Since the pictures are not wanted, retype the listing below exactly and without them.

(Information supplied begins)

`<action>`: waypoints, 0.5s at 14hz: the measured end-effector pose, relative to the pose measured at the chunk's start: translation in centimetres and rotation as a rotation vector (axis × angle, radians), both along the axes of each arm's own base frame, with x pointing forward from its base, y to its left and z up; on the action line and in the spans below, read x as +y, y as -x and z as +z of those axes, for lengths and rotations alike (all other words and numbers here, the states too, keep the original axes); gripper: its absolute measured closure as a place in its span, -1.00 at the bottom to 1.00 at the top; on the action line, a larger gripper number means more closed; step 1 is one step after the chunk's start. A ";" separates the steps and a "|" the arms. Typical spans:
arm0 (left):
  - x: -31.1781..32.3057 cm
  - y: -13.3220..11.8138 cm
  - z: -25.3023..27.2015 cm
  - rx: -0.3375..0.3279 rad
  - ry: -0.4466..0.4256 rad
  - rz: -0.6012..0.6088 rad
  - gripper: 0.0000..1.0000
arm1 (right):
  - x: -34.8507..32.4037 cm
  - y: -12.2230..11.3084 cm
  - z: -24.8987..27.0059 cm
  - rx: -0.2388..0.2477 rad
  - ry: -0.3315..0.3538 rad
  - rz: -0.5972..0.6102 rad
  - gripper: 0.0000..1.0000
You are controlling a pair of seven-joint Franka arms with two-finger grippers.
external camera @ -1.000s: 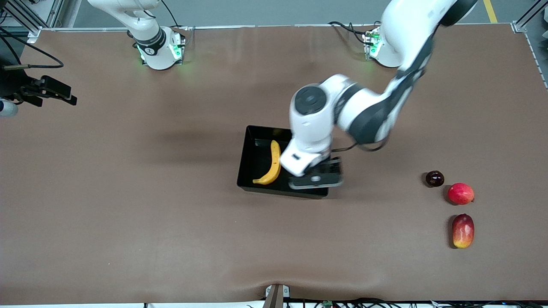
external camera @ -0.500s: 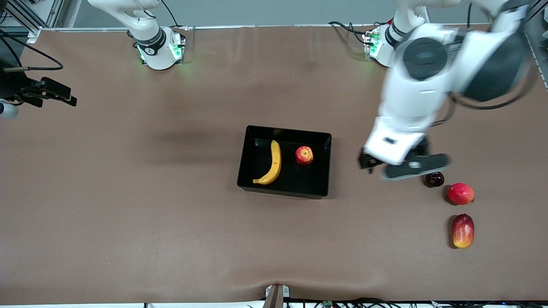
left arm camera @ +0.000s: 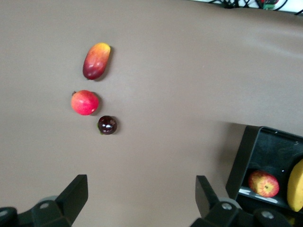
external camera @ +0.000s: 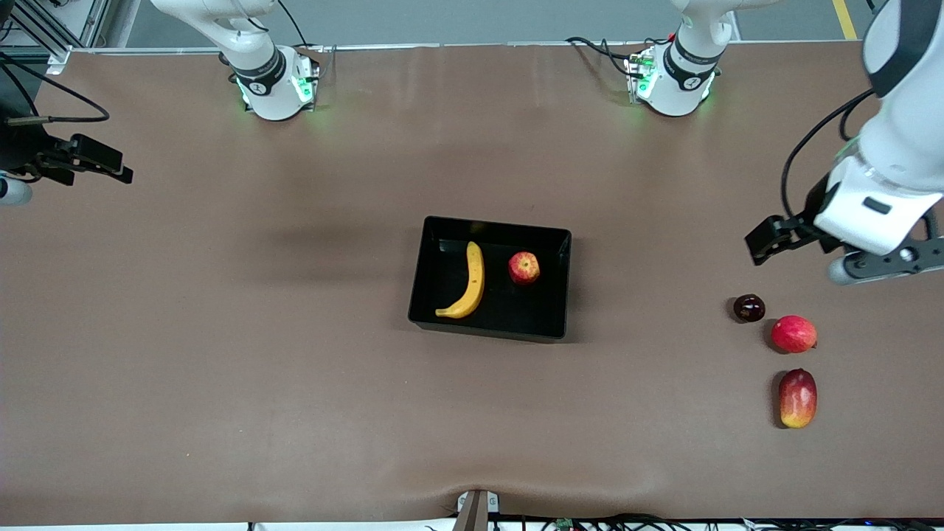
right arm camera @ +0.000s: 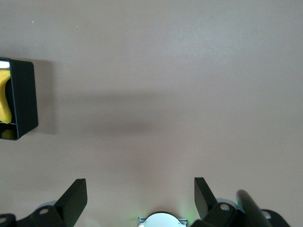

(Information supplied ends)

**Expected answer**
`<action>`: waypoints, 0.5s at 14hz: the measured end-effector pose, relative to the pose measured at the chunk's start: translation in centimetres and rotation as a rotation vector (axis × angle, radians), both along the axes of each arm's own base frame, with x pointing forward from its base, y to its left and z up; on the action line and in the spans below, read x as +y, y as -x and z as +z of those axes, for lengths and rotations alike (all other words and numbers here, the states too, keep the original axes); gripper: its absolute measured closure as a place in its span, -1.00 at the bottom to 1.00 at the top; on the action line, a larger gripper number means more closed; step 1 is one step after the chunk's start. A ";" separates the steps and a "|" the arms. Typical spans:
arm0 (left):
  - x: -31.1781..32.3057 cm
  - y: -13.3220..11.8138 cm
  - z: -25.3023..27.2015 cm
  - rx: -0.3375..0.3279 rad
  - ry: -0.4466..0.4256 rad
  - rz: -0.6012..0.6088 rad
  - gripper: 0.0000..1.0000
arm1 (right):
  - x: -34.8507..32.4037 cm
  - y: -12.2230..11.3084 cm
  - z: -24.8987..27.0059 cm
  - rx: -0.2388..0.2477 rad
  - ry: -0.3315..0.3538 rad
  - rz: -0.5972..0.6102 rad
  - gripper: 0.0000..1.0000
You are controlling a pair of seven-joint Franka arms with two-finger grippers.
external camera @ -1.000s: 
external camera @ -0.500s: 
left arm camera @ +0.000s: 
external camera @ +0.000s: 
right arm camera @ +0.000s: 

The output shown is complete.